Monday, January 24, 2011

Modeling Mechanical Turk Part II

In a previous post I talked about a multi-valued image labeling problem for which I was utilizing Mechanical Turk to get training data. I discussed a generative model of Mechanical Turk labeling which entailed a model of each worker's confusion matrix. At that time I noted that in fact the workers seemed to be mostly making similar errors, in particular, being systematically quite bad at distinguishing between whites and hispanics, hispanics and asians, and whites and asians. I therefore mused that using a hierarchical model for the confusion matrix would allow me to use population-level information to inform my per-worker confusion matrix model, improving the fit.

Since then I've made that change to the nominallabelextract software in the nincompoop project by putting a hierarchical Gaussian prior on the elements of the confusion matrix.

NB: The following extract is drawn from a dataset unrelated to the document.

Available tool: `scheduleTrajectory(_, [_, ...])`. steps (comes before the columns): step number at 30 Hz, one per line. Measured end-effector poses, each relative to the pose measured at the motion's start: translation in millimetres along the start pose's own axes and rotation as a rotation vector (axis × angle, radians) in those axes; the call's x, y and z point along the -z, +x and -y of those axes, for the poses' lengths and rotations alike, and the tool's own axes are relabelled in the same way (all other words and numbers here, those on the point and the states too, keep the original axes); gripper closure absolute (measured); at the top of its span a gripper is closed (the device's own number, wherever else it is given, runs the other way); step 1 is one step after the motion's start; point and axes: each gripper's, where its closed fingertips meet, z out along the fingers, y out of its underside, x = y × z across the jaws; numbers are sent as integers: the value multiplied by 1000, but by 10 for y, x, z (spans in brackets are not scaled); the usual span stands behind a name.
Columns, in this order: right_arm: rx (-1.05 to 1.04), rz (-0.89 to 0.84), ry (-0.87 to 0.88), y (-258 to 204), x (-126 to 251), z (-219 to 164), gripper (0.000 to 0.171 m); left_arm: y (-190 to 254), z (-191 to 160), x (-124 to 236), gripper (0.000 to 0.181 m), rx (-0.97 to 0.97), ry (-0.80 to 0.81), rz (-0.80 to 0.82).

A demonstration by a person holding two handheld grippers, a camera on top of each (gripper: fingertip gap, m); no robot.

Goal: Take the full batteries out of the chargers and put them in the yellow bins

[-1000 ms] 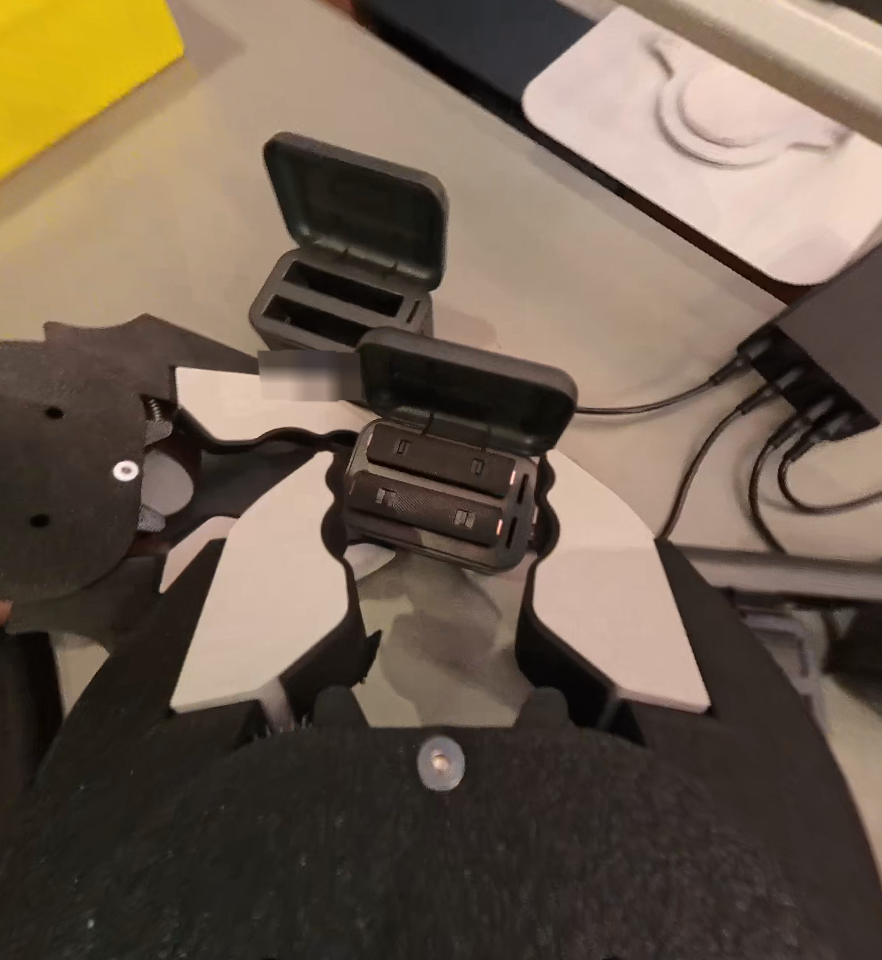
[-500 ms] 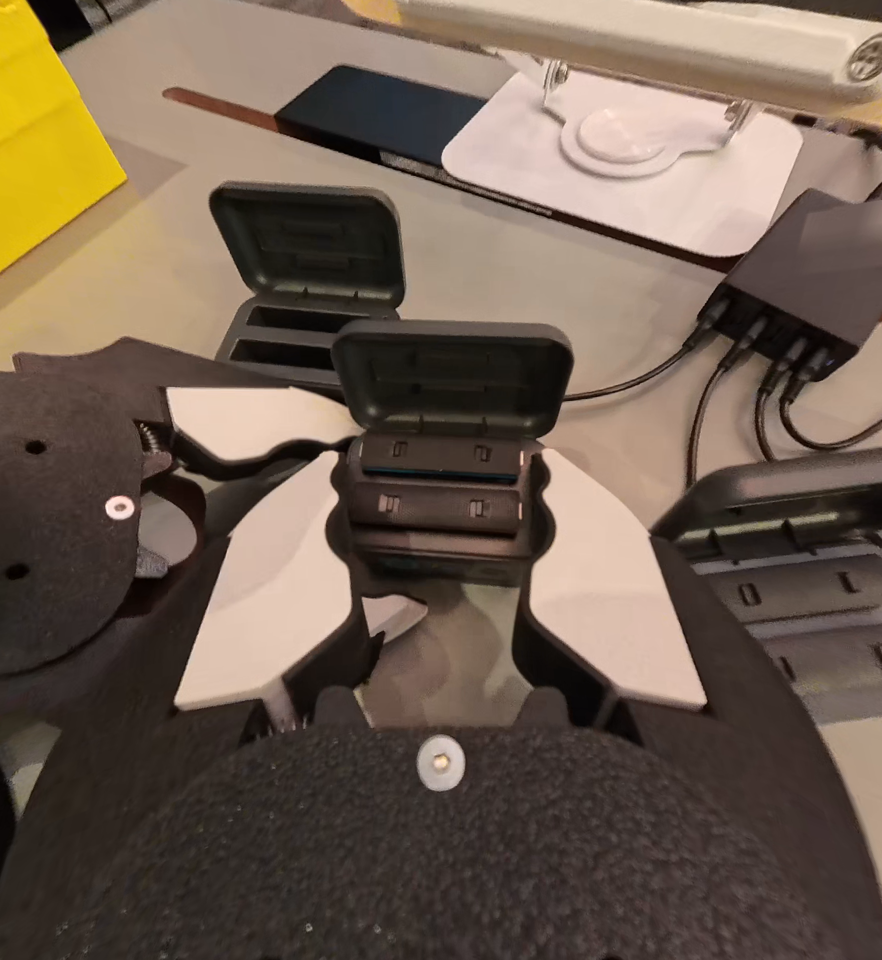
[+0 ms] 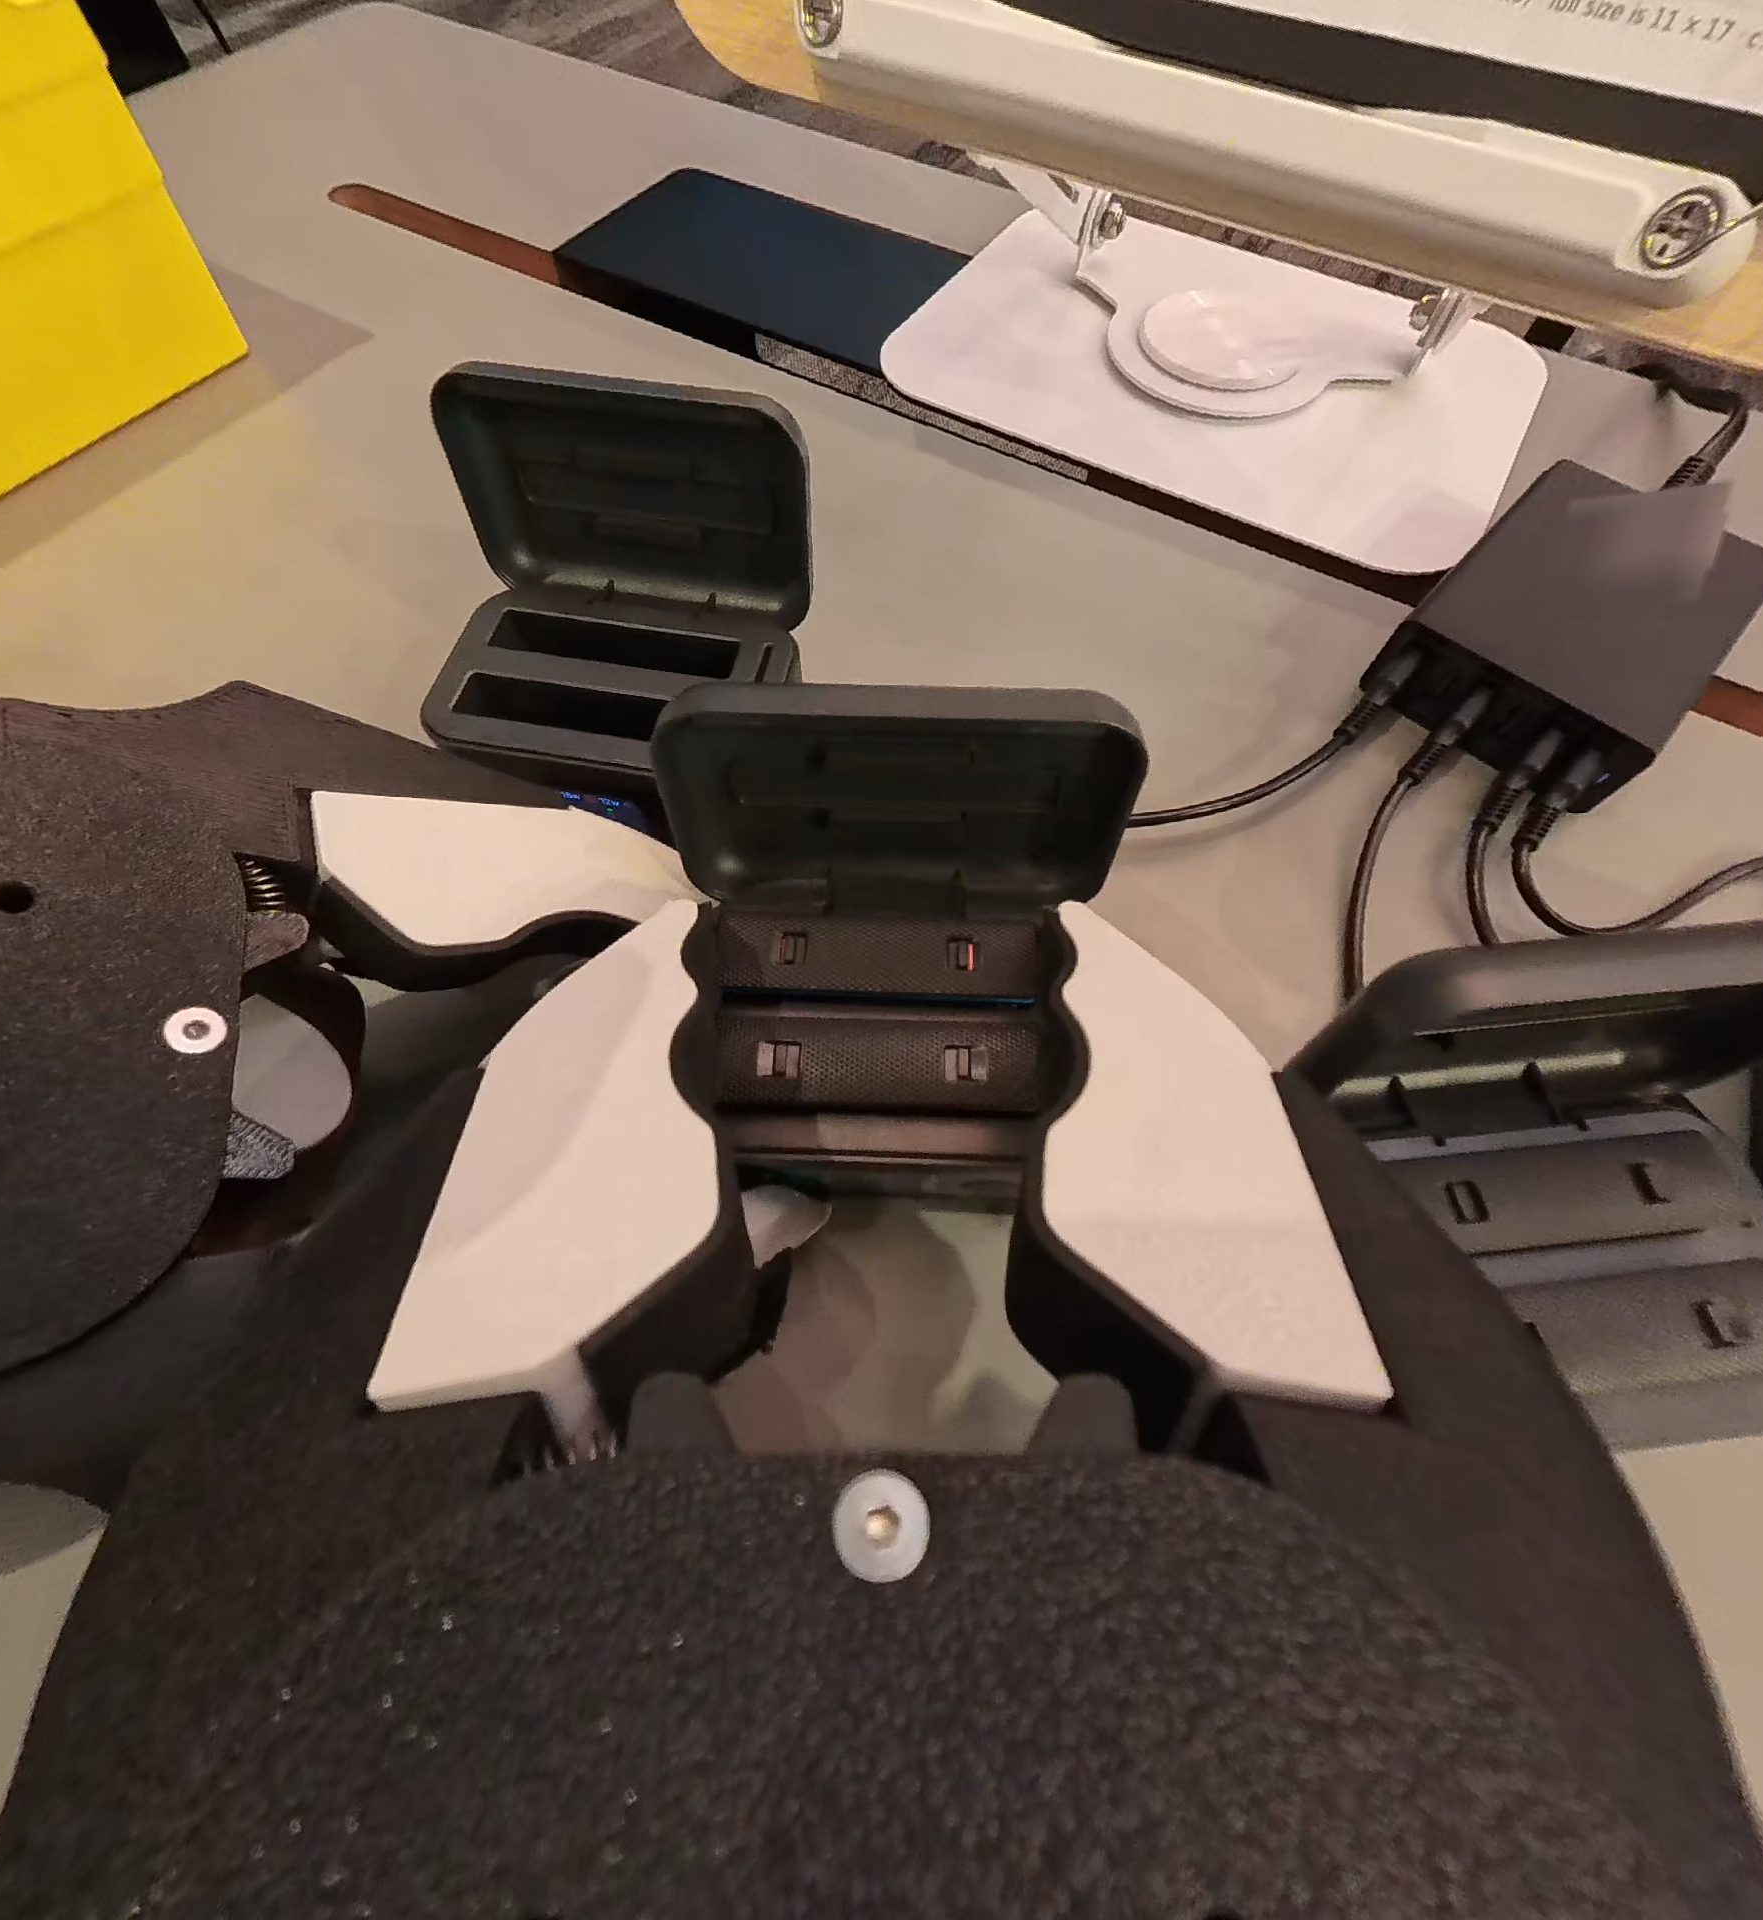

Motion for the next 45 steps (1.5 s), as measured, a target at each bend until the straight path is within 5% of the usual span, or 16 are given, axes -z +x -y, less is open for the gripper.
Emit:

The model is now \[
\begin{aligned}
\gamma_{kk} &= 0 \\
\gamma_{kl} &\sim N (1, 1) \;\; (k \neq l) \\
\alpha_i^{(kk)} &= 0 \\
\alpha_i^{(kl)} &\sim N (\gamma_{kl}, 1) \;\; (k \neq l) \\
\log \beta_j &\sim N (1, 1) \\
p (L_{ij} = l | Z_j = k, \alpha_i, \beta_j) &\propto e^{-\alpha_i^{(k,l)} \beta_j}
\end{aligned}
\] where \[
\begin{array}{c|c}
\mbox{Variable} & \mbox{Description} \\ \hline
k, l & \mbox{index labels} \\
j & \mbox{indexes images} \\
i & \mbox{indexes workers} \\
\gamma & \mbox{label-pair reliability hyperprior} \\
\alpha_i & \mbox{per-worker label-pair reliability} \\
\beta_j & \mbox{per-image difficulty} \\
L_{ij} & \mbox{observed label assigned to image by worker} \\
Z_j & \mbox{unknown true label associated with image}
\end{array}
\] Training still proceeds via ``Bayesian EM''. I folded the $\gamma$ estimation into the m-step, which appears numerically stable.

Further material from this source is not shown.